We are currently evaluating webRTC frameworks for one of our customers.
One of the main requirements being the scalability we (naturally) hit the lynkia/licode web page (“ … and we make it 100% scalable”).
We have downloaded it and we’ve done some (basic) samples.
The (only) licode architecture diagram we found is:
https://github.com/lynckia/licode/issues/335

We also found this presentation:

But we haven’t found any information/guideline (or benchmark based on different scenarios) regarding the scalability.
A priori one ErizoController can manage several MCUs (Erizo Agent via the ErizoJS API), the communication using the RabbitMQ broker. Is this correct?
Is it the only approach considering that the main “bottleneck” is/could be the MCUs?
Should the ErizoController be located on the same host as MongoDB?
Have you made some experiment with thousands of (simulated) users attending a web conference for instance ? Do you have any figures, recommendations?

Thanks for your help,

Pierre.

Hey,
I tested scalability for audio only at some point. And their are some scaling tipps in the thread as well.

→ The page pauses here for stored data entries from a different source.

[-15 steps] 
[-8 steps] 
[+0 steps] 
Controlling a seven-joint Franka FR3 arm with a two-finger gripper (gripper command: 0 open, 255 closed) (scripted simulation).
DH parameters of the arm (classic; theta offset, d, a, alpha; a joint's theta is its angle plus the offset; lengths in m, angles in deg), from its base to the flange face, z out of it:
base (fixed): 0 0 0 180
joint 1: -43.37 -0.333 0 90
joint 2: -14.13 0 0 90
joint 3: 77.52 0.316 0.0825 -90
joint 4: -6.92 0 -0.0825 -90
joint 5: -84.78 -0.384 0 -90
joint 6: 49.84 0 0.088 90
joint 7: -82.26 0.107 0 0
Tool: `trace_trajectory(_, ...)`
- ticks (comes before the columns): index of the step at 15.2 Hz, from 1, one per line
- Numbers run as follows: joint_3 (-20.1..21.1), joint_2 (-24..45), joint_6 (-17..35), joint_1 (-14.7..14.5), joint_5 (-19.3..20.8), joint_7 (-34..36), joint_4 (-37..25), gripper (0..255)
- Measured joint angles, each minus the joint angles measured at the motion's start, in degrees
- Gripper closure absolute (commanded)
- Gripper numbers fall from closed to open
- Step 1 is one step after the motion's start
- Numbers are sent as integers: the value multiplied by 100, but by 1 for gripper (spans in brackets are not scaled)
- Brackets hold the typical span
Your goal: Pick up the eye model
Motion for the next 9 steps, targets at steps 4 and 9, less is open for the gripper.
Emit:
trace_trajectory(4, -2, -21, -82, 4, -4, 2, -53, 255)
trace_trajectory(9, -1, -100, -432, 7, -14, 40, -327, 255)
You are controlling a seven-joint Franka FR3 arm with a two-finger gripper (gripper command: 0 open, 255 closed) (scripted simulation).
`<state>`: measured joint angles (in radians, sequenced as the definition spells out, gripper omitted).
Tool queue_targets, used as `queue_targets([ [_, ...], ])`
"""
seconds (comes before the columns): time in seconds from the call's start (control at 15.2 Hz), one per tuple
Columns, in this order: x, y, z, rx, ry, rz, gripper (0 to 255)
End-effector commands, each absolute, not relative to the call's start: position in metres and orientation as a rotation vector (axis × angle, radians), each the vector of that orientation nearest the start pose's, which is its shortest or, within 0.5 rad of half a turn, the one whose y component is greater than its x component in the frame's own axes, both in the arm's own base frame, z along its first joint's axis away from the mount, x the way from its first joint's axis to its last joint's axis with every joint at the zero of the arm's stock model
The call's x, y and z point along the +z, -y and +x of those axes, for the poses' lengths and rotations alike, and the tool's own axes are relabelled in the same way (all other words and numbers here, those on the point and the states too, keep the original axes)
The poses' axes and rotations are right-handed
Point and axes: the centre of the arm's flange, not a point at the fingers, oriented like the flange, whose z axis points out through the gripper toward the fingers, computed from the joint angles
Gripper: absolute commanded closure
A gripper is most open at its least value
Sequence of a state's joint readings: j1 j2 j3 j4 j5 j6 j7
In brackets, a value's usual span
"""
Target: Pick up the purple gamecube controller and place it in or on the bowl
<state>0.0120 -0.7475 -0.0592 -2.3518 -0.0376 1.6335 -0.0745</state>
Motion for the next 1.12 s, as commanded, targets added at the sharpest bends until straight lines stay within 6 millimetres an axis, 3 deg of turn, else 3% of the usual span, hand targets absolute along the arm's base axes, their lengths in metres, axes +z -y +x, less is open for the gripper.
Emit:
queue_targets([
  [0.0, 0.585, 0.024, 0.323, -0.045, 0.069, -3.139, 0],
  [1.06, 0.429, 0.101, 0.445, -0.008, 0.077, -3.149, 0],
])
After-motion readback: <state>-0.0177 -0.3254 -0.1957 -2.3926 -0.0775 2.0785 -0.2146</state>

https://github.com/lynckia/licode/issues/371

In my tests, the bottleneck was always the mcu. So my Setup is: 1 Sever (16cpus) for standard Licode -> MongoDB, RabbitMQ, ErizoController and Erizo Clients (can handle 60clients+). And then I boot up other Servers with only Erizo Clients on (if heigh cpu load).

I only got around 100clients max so cant tell if this scales very well to 1k or more…

@Cracker_F: That is interesting. I have been able to get relatively good results with a quite low-end machine. What type of configuration did you use? How many processes (the default is only one process)? Operating system level optimizations?

@jjahifi I’m on audio only and using OPUS codec. But my Servers CPU is not so fast at all (2.5Ghz / cpu). Im using 16 processes for each cpu one with no extra system level optimizations.

@Cracker_F, Ok, I apparently misunderstood you at first. Scalability testing has been a bit annoying (at least for me) in many cases. Some straightforward calculations have made me not even to try some tests. For example having 100 clients which are both publishers and listeners at the same time may mean something like 350-400MBytes/s data transfer, assuming high quality Opus audio only. This is much more than cheap network equipment can handle, even if the server could. Even with speech only level quality the data transfer would be something like 70MBytes/s, which eats up a big part of standard 1GBit/s lan-stuff’s theoretical throughput. Even if the server could handle the load, the network may not be able to do it. The real achievable throughput of many “so-called 1GBit/s routers” is less than that.

But if you can somehow find a way to minimise the number of simultaneously published streams and the number of subscriptions per client, then the number of active users can be much higher.

Thanks for your comments/remarks.
We also found the following post:
https://www.bountysource.com/issues/10231372-how-to-scale-licode
Quite interesting.

This discussion on scalability is, IMHO, somewhat misleading. Before asking about scalability you should define the intended use.

If you do not really require low latency, then there are many highly scalable ways to stream audio and video. And you need low latency for only a few situations like conferencing and some other uses. Most use cases do not really need the low latency provided by webrtc.

If you just want to broadcast sound (and video) for thousands of remote listeners/viewers, who do not publish themselves and do not need real-time interaction, then the system is relatively easy to set up. There are several easy to use streaming tools for that, both commercial and open source. In such cases the latency tends to be over 20s (could be even minutes), which means that interactivity like in meetings is not practical.

For interactive low-latency use cases like conferencing you need to pay serious attention to the architecture of the solution. The amount of data can easily turn out unpractical (like 500 attendees who are both receiving all streams and publishing at the same time), and your network just cannot handle it (even if the server could).

However, you can achieve quite high number of participants in a conference if only the relevant streams are used at a time. You can do that with Licode. That makes, however, the implementation of the actual system much more complex.

In summary, I would not consider a webrtc-based solution for broadcasting-type use.